#### [PROBLEM]
Give again, word for word, each line below starting at the one that contains "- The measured" and ending at the one that contains "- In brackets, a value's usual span".

---------- THE DATA ----------

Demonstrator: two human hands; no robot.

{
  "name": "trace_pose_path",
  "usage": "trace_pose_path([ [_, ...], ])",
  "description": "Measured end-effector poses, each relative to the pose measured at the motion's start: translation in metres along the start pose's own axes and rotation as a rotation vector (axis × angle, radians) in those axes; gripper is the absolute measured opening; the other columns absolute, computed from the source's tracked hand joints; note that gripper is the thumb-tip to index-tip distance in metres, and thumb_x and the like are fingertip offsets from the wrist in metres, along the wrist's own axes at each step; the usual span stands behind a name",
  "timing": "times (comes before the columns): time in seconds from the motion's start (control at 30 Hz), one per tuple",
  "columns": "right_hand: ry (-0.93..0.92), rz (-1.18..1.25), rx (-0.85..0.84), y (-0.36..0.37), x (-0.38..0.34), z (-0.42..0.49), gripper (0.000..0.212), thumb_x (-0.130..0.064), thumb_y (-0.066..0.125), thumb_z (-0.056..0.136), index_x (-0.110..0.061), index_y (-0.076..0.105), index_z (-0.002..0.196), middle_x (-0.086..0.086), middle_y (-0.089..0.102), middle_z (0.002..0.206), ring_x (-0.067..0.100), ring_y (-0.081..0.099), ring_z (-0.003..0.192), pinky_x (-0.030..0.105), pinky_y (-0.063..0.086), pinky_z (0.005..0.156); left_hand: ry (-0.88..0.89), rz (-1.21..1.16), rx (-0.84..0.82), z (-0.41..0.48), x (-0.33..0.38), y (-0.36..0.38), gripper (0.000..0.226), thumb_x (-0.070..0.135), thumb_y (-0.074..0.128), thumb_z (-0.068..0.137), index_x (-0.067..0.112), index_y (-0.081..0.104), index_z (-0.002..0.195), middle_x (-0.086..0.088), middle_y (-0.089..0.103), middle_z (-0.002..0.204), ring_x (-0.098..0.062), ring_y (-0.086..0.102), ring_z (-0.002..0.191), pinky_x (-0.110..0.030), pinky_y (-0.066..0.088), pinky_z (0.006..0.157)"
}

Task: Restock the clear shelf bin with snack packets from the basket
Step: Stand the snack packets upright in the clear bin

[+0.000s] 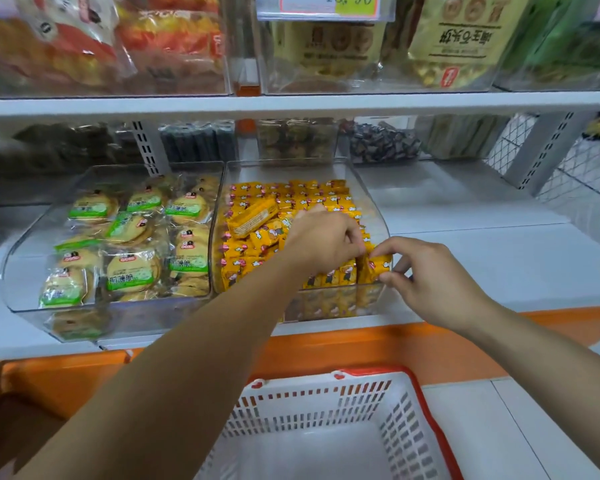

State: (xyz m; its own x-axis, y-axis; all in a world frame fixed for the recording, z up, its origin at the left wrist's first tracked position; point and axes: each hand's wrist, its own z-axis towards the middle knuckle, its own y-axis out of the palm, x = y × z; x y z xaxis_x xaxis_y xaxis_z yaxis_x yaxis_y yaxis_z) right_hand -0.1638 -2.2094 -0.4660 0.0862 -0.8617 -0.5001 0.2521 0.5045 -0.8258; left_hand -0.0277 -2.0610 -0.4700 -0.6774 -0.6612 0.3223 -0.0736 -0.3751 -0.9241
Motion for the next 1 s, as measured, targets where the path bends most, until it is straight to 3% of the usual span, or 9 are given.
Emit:
trace_pose_path([
  [0.07, 0.013, 0.010, 0.010, -0.004, -0.004, 0.001, 0.026, -0.014, 0.075, 0.086, -0.029, 0.068, 0.106, -0.012, 0.065, 0.072, -0.005, 0.058, 0.074, 0.008, 0.038, 0.063, -0.006, -0.104, 0.003, -0.001, -0.002, -0.001, 0.013, 0.044, 0.063, 0.094, 0.034, 0.072, 0.091, 0.017, 0.069, 0.094, -0.016, 0.051, 0.109, -0.038, 0.038, 0.090],
  [0.17, -0.022, -0.027, 0.035, -0.013, -0.008, 0.001, 0.027, -0.016, 0.078, 0.083, -0.033, 0.069, 0.101, -0.017, 0.061, 0.074, -0.011, 0.056, 0.074, 0.028, 0.044, 0.066, -0.007, -0.214, 0.020, -0.004, -0.003, -0.005, 0.007, 0.042, 0.064, 0.096, 0.037, 0.065, 0.091, 0.017, 0.066, 0.096, -0.017, 0.055, 0.107, -0.041, 0.044, 0.093],
  [0.23, -0.053, -0.071, 0.033, -0.016, -0.009, 0.000, 0.026, -0.016, 0.079, 0.082, -0.032, 0.069, 0.100, -0.015, 0.061, 0.075, -0.012, 0.055, 0.073, 0.030, 0.041, 0.065, 0.001, -0.249, 0.015, -0.007, -0.003, -0.007, 0.006, 0.040, 0.065, 0.095, 0.037, 0.065, 0.090, 0.016, 0.067, 0.096, -0.015, 0.057, 0.105, -0.041, 0.045, 0.093],
  [0.37, -0.059, -0.133, 0.032, -0.016, -0.009, 0.000, 0.024, -0.021, 0.079, 0.083, -0.036, 0.068, 0.099, -0.015, 0.061, 0.076, 0.007, 0.058, 0.074, 0.037, 0.050, 0.070, -0.001, -0.326, 0.036, -0.011, 0.000, -0.008, 0.006, 0.035, 0.069, 0.094, 0.031, 0.069, 0.090, 0.010, 0.072, 0.096, -0.010, 0.064, 0.097, -0.040, 0.051, 0.092],
  [0.47, -0.043, -0.212, -0.008, -0.013, -0.009, 0.003, 0.021, -0.026, 0.076, 0.085, -0.040, 0.066, 0.097, -0.017, 0.061, 0.078, 0.014, 0.058, 0.079, 0.033, 0.048, 0.068, -0.012, -0.354, 0.047, -0.012, 0.002, -0.008, 0.006, 0.033, 0.069, 0.094, 0.030, 0.070, 0.089, 0.011, 0.072, 0.093, -0.010, 0.065, 0.094, -0.040, 0.054, 0.091],
  [0.63, -0.051, -0.383, -0.041, -0.009, -0.012, 0.008, 0.015, -0.039, 0.070, 0.088, -0.046, 0.066, 0.101, -0.019, 0.040, 0.064, 0.018, 0.058, 0.086, 0.030, 0.034, 0.063, -0.010, -0.360, 0.044, -0.013, 0.004, -0.009, 0.008, 0.031, 0.072, 0.093, 0.030, 0.072, 0.086, 0.015, 0.069, 0.087, -0.007, 0.064, 0.091, -0.040, 0.055, 0.090],
  [0.77, -0.014, -0.256, -0.104, -0.013, -0.011, 0.010, 0.027, -0.030, 0.074, 0.087, -0.045, 0.064, 0.107, -0.013, 0.064, 0.072, 0.014, 0.057, 0.080, 0.031, 0.044, 0.067, -0.028, -0.391, 0.056, -0.015, 0.004, -0.009, 0.008, 0.030, 0.071, 0.094, 0.030, 0.070, 0.085, 0.015, 0.069, 0.087, -0.008, 0.065, 0.091, -0.040, 0.057, 0.087],
  [0.87, -0.045, -0.214, -0.145, -0.018, -0.013, 0.011, 0.038, -0.023, 0.076, 0.086, -0.039, 0.067, 0.118, -0.016, 0.061, 0.072, 0.010, 0.057, 0.074, 0.032, 0.051, 0.074, -0.039, -0.421, 0.066, -0.017, 0.003, -0.009, 0.011, 0.029, 0.072, 0.094, 0.031, 0.069, 0.083, 0.014, 0.070, 0.086, -0.007, 0.066, 0.089, -0.038, 0.058, 0.085],
  [1.0, -0.116, -0.231, -0.104, -0.023, -0.010, 0.012, 0.032, -0.023, 0.078, 0.084, -0.037, 0.072, 0.112, -0.007, 0.066, 0.084, 0.018, 0.064, 0.083, 0.038, 0.053, 0.076, -0.040, -0.480, 0.099, -0.018, 0.001, -0.011, 0.012, 0.027, 0.072, 0.094, 0.030, 0.068, 0.083, 0.017, 0.063, 0.078, -0.001, 0.058, 0.073, -0.030, 0.054, 0.071],
])
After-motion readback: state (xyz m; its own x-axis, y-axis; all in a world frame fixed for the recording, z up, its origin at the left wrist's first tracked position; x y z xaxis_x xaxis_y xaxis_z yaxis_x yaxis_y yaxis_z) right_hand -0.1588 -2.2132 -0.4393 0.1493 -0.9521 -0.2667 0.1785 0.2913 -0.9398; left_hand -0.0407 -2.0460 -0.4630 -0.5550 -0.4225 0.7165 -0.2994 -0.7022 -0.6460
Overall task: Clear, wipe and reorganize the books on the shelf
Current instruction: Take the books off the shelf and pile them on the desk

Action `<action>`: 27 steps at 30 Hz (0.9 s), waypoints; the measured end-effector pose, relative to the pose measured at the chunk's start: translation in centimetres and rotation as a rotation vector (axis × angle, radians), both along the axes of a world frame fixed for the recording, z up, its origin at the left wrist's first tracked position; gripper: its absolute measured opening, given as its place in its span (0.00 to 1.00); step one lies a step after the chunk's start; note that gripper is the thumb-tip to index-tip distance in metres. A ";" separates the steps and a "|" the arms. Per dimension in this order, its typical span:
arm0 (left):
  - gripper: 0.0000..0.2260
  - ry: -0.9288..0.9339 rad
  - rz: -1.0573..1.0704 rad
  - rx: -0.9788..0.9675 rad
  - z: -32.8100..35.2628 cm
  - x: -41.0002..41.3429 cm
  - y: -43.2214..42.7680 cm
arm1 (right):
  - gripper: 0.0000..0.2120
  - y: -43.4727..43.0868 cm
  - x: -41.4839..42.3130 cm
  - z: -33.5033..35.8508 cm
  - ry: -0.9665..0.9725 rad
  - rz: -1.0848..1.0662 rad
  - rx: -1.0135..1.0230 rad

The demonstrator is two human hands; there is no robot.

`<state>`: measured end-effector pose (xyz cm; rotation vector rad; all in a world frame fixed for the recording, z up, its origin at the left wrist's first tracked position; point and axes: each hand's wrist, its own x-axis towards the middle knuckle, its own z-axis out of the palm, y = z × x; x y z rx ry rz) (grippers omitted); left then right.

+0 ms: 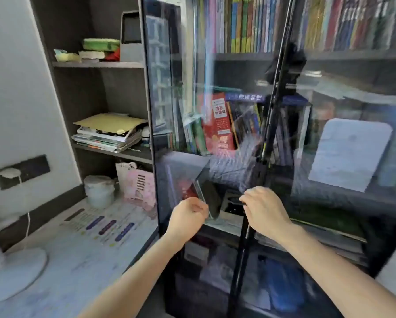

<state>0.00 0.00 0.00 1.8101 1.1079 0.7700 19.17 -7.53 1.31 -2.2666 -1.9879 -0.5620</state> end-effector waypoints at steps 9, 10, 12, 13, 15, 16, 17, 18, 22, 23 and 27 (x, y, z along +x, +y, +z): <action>0.20 -0.104 -0.077 -0.245 -5.2 17.3 5.5 | 0.21 7.3 9.0 0.4 -0.503 0.156 -0.145; 0.20 -0.106 -0.067 -0.249 -5.5 18.5 5.9 | 0.19 7.8 9.5 0.4 -0.541 0.158 -0.156; 0.19 -0.098 -0.067 -0.258 -6.2 20.2 6.1 | 0.16 8.3 9.7 0.0 -0.546 0.186 -0.151; 0.18 -0.092 -0.063 -0.253 -6.6 20.8 6.0 | 0.14 8.3 9.7 -0.2 -0.547 0.176 -0.153; 0.15 -0.080 -0.043 -0.224 -7.2 21.4 5.6 | 0.12 8.4 9.9 -0.7 -0.567 0.168 -0.102; 0.14 -0.083 -0.025 -0.218 -7.4 21.6 5.6 | 0.11 8.5 10.1 -1.0 -0.576 0.174 -0.057; 0.13 -0.085 -0.018 -0.224 -7.5 21.6 5.5 | 0.10 8.5 10.0 -1.1 -0.573 0.144 -0.080; 0.11 -0.085 -0.027 -0.234 -7.3 21.4 5.3 | 0.09 8.4 9.5 -1.0 -0.575 0.117 -0.117; 0.08 -0.029 -0.111 -0.162 -6.2 19.7 3.6 | 0.07 7.9 6.8 -1.6 -0.466 0.040 -0.109; 0.08 0.004 -0.132 -0.102 -6.3 19.1 3.2 | 0.08 7.6 6.2 -2.0 -0.399 0.098 -0.001; 0.13 0.001 -0.119 -0.047 -6.4 14.8 0.5 | 0.13 4.1 4.5 -3.6 -0.070 0.360 0.481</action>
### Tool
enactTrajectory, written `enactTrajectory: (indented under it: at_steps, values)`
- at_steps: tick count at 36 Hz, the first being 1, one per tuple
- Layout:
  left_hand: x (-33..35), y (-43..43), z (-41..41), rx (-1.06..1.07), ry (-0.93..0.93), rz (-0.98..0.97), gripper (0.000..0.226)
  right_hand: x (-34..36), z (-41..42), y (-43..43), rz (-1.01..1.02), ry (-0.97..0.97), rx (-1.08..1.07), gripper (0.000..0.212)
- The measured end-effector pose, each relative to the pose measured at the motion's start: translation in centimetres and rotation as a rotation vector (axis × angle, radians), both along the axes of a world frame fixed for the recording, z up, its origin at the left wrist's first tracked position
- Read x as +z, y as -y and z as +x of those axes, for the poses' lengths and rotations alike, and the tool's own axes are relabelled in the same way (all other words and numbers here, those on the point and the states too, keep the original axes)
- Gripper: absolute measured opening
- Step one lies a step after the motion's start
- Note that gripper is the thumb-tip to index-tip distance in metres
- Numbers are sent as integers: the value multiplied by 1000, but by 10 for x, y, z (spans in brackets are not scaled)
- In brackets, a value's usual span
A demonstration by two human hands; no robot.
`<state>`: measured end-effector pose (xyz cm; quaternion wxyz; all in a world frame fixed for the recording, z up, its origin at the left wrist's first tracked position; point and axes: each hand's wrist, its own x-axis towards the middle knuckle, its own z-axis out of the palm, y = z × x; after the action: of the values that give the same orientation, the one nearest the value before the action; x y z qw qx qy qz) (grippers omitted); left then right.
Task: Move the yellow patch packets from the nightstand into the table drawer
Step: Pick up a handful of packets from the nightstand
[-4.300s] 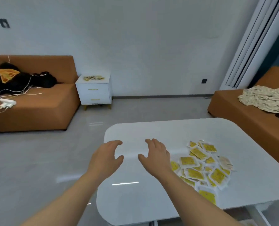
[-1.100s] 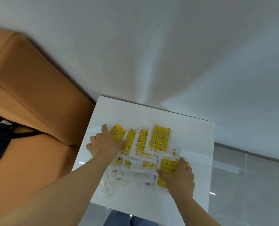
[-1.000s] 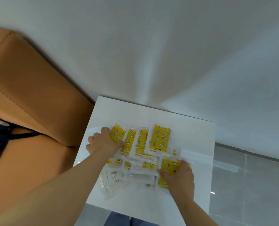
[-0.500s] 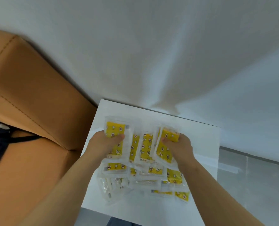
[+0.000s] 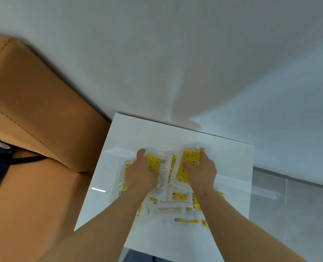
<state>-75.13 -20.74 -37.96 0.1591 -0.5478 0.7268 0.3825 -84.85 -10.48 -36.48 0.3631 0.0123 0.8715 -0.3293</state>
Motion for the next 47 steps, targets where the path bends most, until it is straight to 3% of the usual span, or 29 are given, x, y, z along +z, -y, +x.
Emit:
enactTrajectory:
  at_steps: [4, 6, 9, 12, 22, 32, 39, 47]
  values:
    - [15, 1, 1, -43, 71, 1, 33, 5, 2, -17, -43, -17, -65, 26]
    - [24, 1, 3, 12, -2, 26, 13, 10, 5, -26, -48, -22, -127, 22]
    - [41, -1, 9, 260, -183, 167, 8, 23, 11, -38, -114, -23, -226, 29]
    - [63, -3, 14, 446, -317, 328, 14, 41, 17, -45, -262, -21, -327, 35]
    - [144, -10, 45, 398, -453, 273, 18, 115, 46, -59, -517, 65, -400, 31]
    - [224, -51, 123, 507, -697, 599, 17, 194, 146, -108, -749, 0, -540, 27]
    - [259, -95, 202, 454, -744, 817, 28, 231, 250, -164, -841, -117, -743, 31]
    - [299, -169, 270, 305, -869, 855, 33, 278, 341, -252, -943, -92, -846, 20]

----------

#### [RESULT FOR THIS EXERCISE]
- The measured end-effector pose, each relative to the pose measured at the motion's start: translation in centimetres and rotation as a rotation vector (axis × angle, radians), both along the axes of a world frame fixed for the recording, z up, its origin at the left wrist's first tracked position
- Read x as +z, y as -y and z as +x of those axes, for the poses' lengths and rotations alike, and the tool's own axes are relabelled in the same way (all other words and numbers here, those on the point and the states too, keep the original axes)
- Gripper: absolute measured opening
- Step one lies a step after the motion's start
- Note that gripper is the thumb-tip to index-tip distance in metres
- Numbers are sent as integers: the value multiplied by 1000, but by 10 for x, y, z (spans in brackets are not scaled)
- In brackets, a value's usual span

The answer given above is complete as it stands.